Il 28 settembre 2000 è iniziata la seconda Intifada: sei anni di tributi di sangue.

In occasione del sesto anniversario della II Intifada, o Intifada di Al-Aqsa, il gruppo israeliano per i Diritti Umani, B’Tselem, ha pubblicato un comunicato stampa dettagliato sul numero di morti e feriti nei territori palestinesi negli ultimi sei anni.

Secondo i dati di B’Tselem, dall’inizio dell’Intifada, il 29 settembre 2000, e fino al 27 settembre 2006, le forze di sicurezza israeliane hanno ucciso 3.733 palestinesi (inclusi 767 minori).

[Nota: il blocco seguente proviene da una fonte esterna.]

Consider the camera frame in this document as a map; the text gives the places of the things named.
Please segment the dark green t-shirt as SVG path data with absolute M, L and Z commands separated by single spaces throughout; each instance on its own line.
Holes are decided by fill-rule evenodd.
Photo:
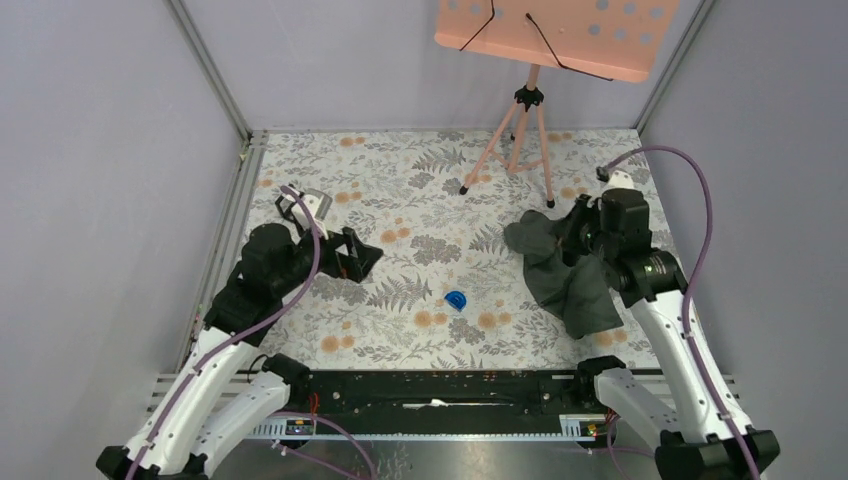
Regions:
M 561 320 L 567 335 L 575 340 L 622 327 L 600 261 L 591 256 L 568 260 L 556 224 L 545 214 L 528 210 L 504 227 L 504 243 L 522 257 L 531 296 L 544 311 Z

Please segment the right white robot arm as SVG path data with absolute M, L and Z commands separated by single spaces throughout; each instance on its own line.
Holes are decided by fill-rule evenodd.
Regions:
M 759 479 L 780 446 L 739 404 L 695 318 L 692 286 L 670 252 L 652 244 L 643 194 L 612 188 L 580 195 L 557 224 L 564 256 L 591 256 L 606 285 L 647 336 L 673 403 L 667 405 L 624 367 L 592 373 L 573 386 L 583 410 L 612 409 L 654 451 L 663 479 Z

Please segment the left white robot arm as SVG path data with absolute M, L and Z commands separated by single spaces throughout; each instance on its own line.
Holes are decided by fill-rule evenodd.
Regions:
M 254 228 L 164 399 L 125 445 L 103 449 L 97 469 L 109 479 L 211 478 L 271 413 L 296 411 L 309 401 L 309 368 L 276 354 L 245 391 L 215 407 L 289 309 L 285 296 L 301 298 L 319 273 L 360 283 L 382 256 L 382 249 L 363 243 L 349 227 L 326 236 L 304 232 L 299 241 L 281 224 Z

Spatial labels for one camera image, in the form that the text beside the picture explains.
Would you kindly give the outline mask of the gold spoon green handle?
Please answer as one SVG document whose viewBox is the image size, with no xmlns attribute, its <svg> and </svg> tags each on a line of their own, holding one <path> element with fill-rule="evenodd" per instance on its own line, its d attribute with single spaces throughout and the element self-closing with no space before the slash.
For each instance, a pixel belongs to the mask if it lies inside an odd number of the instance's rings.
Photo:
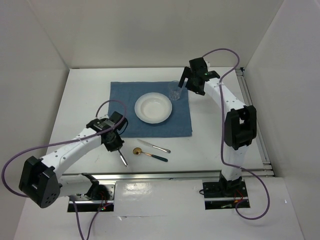
<svg viewBox="0 0 320 240">
<path fill-rule="evenodd" d="M 169 161 L 167 158 L 164 158 L 164 157 L 161 157 L 161 156 L 158 156 L 158 155 L 154 155 L 154 154 L 150 154 L 150 153 L 144 152 L 144 151 L 142 151 L 142 149 L 139 148 L 139 147 L 134 148 L 132 152 L 133 152 L 134 155 L 144 154 L 144 155 L 147 155 L 147 156 L 149 156 L 149 157 L 151 157 L 151 158 L 160 160 L 160 161 L 162 161 L 162 162 L 168 162 L 168 161 Z"/>
</svg>

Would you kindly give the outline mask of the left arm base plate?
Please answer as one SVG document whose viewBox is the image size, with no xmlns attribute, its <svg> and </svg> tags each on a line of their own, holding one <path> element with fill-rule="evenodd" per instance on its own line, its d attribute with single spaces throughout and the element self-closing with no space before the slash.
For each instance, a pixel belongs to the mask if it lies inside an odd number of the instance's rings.
<svg viewBox="0 0 320 240">
<path fill-rule="evenodd" d="M 72 197 L 80 213 L 113 212 L 115 190 L 115 182 L 103 181 L 96 190 Z"/>
</svg>

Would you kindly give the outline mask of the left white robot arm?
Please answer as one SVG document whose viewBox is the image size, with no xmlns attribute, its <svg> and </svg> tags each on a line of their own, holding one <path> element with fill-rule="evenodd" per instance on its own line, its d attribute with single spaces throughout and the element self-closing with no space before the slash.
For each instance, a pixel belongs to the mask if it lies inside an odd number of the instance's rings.
<svg viewBox="0 0 320 240">
<path fill-rule="evenodd" d="M 119 130 L 128 123 L 126 118 L 94 119 L 74 138 L 54 152 L 36 158 L 29 157 L 23 166 L 19 189 L 44 209 L 57 198 L 83 195 L 92 200 L 107 189 L 89 173 L 63 177 L 64 172 L 90 151 L 104 145 L 109 152 L 119 151 L 124 144 Z"/>
</svg>

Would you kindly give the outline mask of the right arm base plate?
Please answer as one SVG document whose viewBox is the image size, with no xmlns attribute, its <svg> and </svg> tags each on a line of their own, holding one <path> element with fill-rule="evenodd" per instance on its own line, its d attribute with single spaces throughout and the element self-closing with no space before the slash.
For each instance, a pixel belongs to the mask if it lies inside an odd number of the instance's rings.
<svg viewBox="0 0 320 240">
<path fill-rule="evenodd" d="M 247 186 L 243 180 L 231 190 L 223 190 L 217 181 L 203 182 L 199 194 L 204 198 L 205 210 L 234 209 L 237 204 L 238 209 L 251 207 Z"/>
</svg>

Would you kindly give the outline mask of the silver fork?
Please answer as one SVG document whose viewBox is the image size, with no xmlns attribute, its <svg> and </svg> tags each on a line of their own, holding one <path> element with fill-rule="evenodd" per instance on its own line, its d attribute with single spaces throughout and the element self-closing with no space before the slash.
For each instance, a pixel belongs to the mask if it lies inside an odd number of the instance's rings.
<svg viewBox="0 0 320 240">
<path fill-rule="evenodd" d="M 120 156 L 121 161 L 123 162 L 124 166 L 125 166 L 125 167 L 128 167 L 128 162 L 127 162 L 127 160 L 125 159 L 125 157 L 124 157 L 124 155 L 122 154 L 122 152 L 120 151 L 120 149 L 118 149 L 117 151 L 118 151 L 118 153 L 119 153 L 119 156 Z"/>
</svg>

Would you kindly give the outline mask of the blue cloth napkin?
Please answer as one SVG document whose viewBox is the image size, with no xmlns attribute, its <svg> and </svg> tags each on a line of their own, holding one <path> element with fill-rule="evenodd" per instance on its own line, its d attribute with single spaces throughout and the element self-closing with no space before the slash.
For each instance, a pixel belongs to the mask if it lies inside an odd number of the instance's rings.
<svg viewBox="0 0 320 240">
<path fill-rule="evenodd" d="M 180 98 L 173 100 L 172 112 L 161 123 L 150 124 L 140 120 L 135 113 L 135 103 L 139 97 L 148 93 L 160 93 L 166 97 L 170 94 L 169 83 L 160 82 L 116 82 L 110 83 L 110 96 L 127 107 L 128 127 L 122 133 L 124 138 L 180 138 L 192 135 L 192 121 L 189 108 L 189 96 L 186 88 L 182 89 Z"/>
</svg>

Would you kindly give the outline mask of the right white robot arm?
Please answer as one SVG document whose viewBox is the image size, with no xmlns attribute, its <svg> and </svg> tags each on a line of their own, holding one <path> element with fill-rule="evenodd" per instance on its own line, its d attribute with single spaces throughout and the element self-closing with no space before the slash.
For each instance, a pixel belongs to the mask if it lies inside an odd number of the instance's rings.
<svg viewBox="0 0 320 240">
<path fill-rule="evenodd" d="M 223 196 L 230 196 L 241 186 L 241 167 L 249 145 L 257 136 L 257 111 L 253 105 L 239 100 L 218 79 L 220 75 L 209 71 L 203 58 L 196 58 L 184 68 L 178 86 L 198 95 L 208 94 L 221 108 L 223 168 L 216 188 Z"/>
</svg>

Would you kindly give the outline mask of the silver table knife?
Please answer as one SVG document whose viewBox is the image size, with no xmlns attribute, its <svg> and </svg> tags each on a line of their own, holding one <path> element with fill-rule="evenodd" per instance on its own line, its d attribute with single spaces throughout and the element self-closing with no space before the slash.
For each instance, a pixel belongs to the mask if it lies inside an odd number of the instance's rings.
<svg viewBox="0 0 320 240">
<path fill-rule="evenodd" d="M 156 145 L 154 145 L 154 144 L 151 144 L 151 143 L 149 143 L 149 142 L 147 142 L 147 141 L 144 141 L 144 140 L 141 140 L 141 139 L 137 139 L 137 141 L 138 141 L 139 143 L 143 144 L 143 145 L 146 145 L 146 146 L 148 146 L 148 147 L 151 147 L 151 148 L 160 150 L 160 151 L 162 151 L 162 152 L 165 152 L 165 153 L 168 153 L 168 154 L 171 153 L 171 151 L 170 151 L 169 149 L 167 149 L 167 148 L 163 148 L 163 147 L 156 146 Z"/>
</svg>

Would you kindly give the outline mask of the clear drinking glass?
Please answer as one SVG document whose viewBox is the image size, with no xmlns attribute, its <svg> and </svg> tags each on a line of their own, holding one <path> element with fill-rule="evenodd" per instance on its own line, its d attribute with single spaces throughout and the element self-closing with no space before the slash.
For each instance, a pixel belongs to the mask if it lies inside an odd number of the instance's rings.
<svg viewBox="0 0 320 240">
<path fill-rule="evenodd" d="M 173 101 L 177 101 L 180 99 L 182 94 L 182 88 L 179 87 L 179 81 L 174 80 L 168 84 L 169 89 L 169 98 Z"/>
</svg>

Di questi, almeno 1.812 non stavano svolgendo attività di resistenza quando sono stati uccisi. Inoltre, 208 sono state vittime di uccisioni mirate, e 60 palestinesi sono stati uccisi dentro Israele.

Civili israeliani hanno ucciso 41 palestinesi dentro i Territori occupati.

Nello stesso periodo di tempo sono stati uccisi 697 civili israeliani (inclusi 119 minori) nei Territori palestinesi e in Israele, e 314 membri delle forze di sicurezza israeliane.